Juanto

Personal information
- Full name: Juan Tomás Ortuño Martínez
- Date of birth: 11 February 1992 (age 34)
- Place of birth: Yecla, Spain
- Height: 1.77 m (5 ft 10 in)
- Position: Forward

Team information
- Current team: Murcia
- Number: 8

Youth career
- Albacete

Senior career*
- Years: Team / Apps / (Gls)
- 2011: Albacete B / 5 / (2)
- 2011–2012: Villarreal C / 23 / (5)
- 2012–2014: Villarreal B / 84 / (31)
- 2014: Murcia / 0 / (0)
- 2014–2015: Sabadell / 14 / (2)
- 2015: UCAM Murcia / 6 / (2)
- 2015–2016: Llagostera / 10 / (3)
- 2016: Belenenses / 12 / (4)
- 2016: Ponferradina / 16 / (3)
- 2017–2018: Belenenses / 17 / (2)
- 2018–2019: Lleida Esportiu / 54 / (22)
- 2019–2020: Córdoba / 18 / (3)
- 2020–2022: Castellón / 52 / (11)
- 2022–2025: Eldense / 105 / (27)
- 2025–2026: Ceuta / 8 / (0)
- 2026–: Murcia / 10 / (2)

= Juanto Ortuño =

Spanish footballer

Juan Tomás Ortuño Martínez (born 11 February 1992), commonly known as Juanto, is a Spanish professional footballer who plays as a forward for Primera Federación club Murcia.

==Club career==
Born in Yecla, Region of Murcia, Juanto joined Villarreal CF in 2011 following a brief period with Albacete Balompié, being initially assigned to the C team. On 21 January 2012 he made his Segunda División debut, starting for the reserves in a 1–0 away loss against Deportivo de La Coruña.
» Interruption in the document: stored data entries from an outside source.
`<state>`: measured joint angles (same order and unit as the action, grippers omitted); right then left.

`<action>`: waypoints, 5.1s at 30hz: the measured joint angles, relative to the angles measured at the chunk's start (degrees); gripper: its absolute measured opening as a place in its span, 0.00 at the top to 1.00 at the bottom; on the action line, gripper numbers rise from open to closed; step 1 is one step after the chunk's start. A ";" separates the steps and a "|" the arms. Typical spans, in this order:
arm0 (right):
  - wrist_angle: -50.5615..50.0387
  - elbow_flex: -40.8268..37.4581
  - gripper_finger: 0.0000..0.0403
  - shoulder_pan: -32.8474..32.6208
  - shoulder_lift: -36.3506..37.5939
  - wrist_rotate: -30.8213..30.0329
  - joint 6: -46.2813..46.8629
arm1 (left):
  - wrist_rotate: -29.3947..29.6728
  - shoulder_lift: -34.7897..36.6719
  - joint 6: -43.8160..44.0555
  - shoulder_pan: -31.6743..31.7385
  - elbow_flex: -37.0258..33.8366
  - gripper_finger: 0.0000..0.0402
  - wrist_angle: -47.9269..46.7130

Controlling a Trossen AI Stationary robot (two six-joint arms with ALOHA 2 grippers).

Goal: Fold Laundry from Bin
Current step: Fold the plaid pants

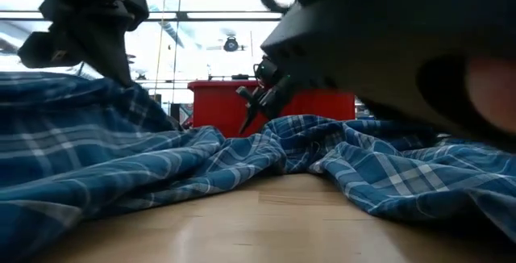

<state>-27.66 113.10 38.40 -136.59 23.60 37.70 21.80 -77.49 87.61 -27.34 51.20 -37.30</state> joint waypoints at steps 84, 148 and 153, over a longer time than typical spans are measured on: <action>-26.91 10.60 0.99 4.17 14.49 16.01 -19.41 | 14.43 -4.63 -15.69 -3.87 34.71 1.00 -13.46; -40.41 -22.73 0.55 -7.80 55.95 -9.01 -21.18 | -18.95 -26.17 -45.67 29.77 34.69 0.36 4.37; -31.90 -35.35 0.55 -19.38 63.68 -9.25 -7.27 | -21.72 -26.81 -53.61 35.56 34.68 0.36 5.07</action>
<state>-59.56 77.75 19.03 -72.90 14.35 30.43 0.08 -104.30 34.00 8.23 85.88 -32.23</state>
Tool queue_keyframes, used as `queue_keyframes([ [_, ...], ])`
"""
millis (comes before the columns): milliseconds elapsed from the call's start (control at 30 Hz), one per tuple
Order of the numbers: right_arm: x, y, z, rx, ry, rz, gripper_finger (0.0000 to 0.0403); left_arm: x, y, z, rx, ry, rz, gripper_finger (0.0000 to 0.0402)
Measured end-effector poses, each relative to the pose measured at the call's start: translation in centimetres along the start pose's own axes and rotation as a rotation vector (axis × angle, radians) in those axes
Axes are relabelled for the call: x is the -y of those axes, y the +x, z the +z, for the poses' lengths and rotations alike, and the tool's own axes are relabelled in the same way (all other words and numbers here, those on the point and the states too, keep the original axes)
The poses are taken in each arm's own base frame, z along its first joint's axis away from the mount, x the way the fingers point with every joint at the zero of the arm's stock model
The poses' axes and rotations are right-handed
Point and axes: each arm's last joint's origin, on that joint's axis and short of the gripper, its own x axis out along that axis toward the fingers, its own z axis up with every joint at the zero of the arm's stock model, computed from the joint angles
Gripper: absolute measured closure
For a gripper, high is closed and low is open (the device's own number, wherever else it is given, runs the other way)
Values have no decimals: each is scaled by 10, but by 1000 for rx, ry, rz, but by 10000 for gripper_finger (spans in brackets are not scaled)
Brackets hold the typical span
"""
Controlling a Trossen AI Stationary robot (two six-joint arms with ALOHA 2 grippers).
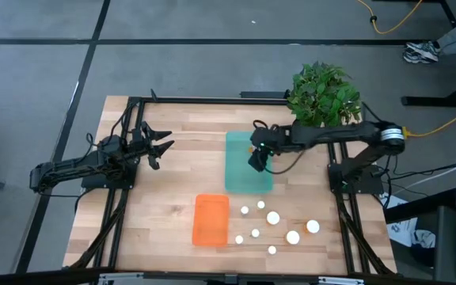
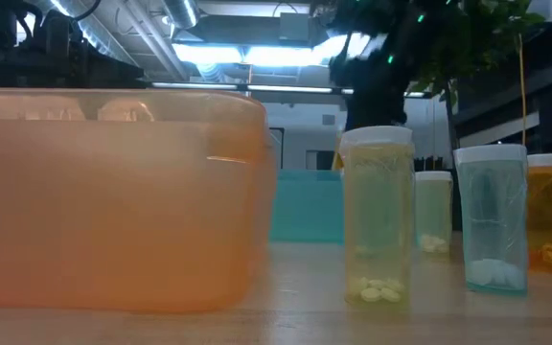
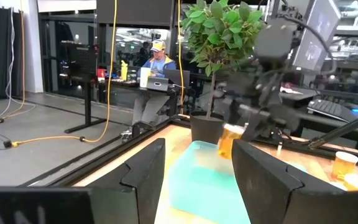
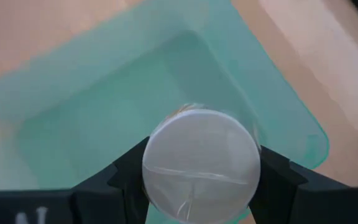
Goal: Pick and place medicine bottles into bin by pill shape (circle, oval)
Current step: Put the top center big orange pill bottle into the green bin
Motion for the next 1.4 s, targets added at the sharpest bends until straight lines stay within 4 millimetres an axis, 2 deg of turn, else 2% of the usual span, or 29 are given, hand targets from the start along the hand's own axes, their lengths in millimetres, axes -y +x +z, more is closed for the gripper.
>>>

Juanto scored his first goal as a professional on 3 March 2012, playing 28 minutes of the 4–3 home win over CD Alcoyano. He contributed 16 games during the season, as both the first and the second teams dropped down a level.

Over the next two campaigns, Juanto scored 31 goals in 68 division three games, including all four of his team's efforts on 13 January 2013 in a defeat of CF Reus Deportiu, and a hat-trick on 17 February against UE Llagostera. He had one call-up to the main squad, remaining an unused substitute in the 1–1 La Liga home draw with Elche CF on 30 March 2014.

On 17 July 2014, Juanto signed a two-year deal with Real Murcia CF from the second tier. However, after the club's administrative relegation, he cut ties with it and moved to CE Sabadell FC also in that tier. He scored twice during his tenure, equalising for a 1–1 draw at Real Zaragoza on 14 September and getting the only goal then being sent off in a home victory over SD Ponferradina six days later, in an eventual relegation.

On 9 April 2015, Juanto terminated his contract with the Catalans and joined UCAM Murcia CF in the third division hours later. On 14 July, he signed with second-tier side Llagostera; in the following transfer window, however, he was released, and moved to Portugal after agreeing to a one-and-a-half-year deal with C.F. Os Belenenses. He made his Primeira Liga debut on 24 January, replacing Rafael Amorim at half-time and scoring in a 3–3 draw against Vitória S.C. at the Estádio do Restelo.

Juanto joined SD Ponferradina on 9 August 2016, after cutting ties with Belenenses. On 4 January 2017 he left by mutual consent, and returned to his previous club the next day.

Juanto left Belenenses on 2 January 2018, and returned to his country with Lleida Esportiu two days later. He moved to fellow second-tier team Córdoba CF on 29 June 2019, signing for CD Castellón in the same league the following 8 January.

Juanto helped the Valencians to promote with eight goals in just 12 matches, but was sparingly used afterwards. On 22 June 2022, he agreed to a contract at Primera Federación side CD Eldense, achieving another promotion as the latter returned to division two after 59 years; he scored the decisive goal in the playoffs, equalising the 3–3 extra time draw against Real Madrid Castilla in the second leg of the final (4–4 aggregate).

On 30 June 2025, Ortuño signed a two-year deal with AD Ceuta FC. He left on 2 February 2026, however, and returned to Murcia later that day.

==Personal life==
Juanto's older brother, Alfredo, was also a footballer and a forward. He too was brought up at Albacete.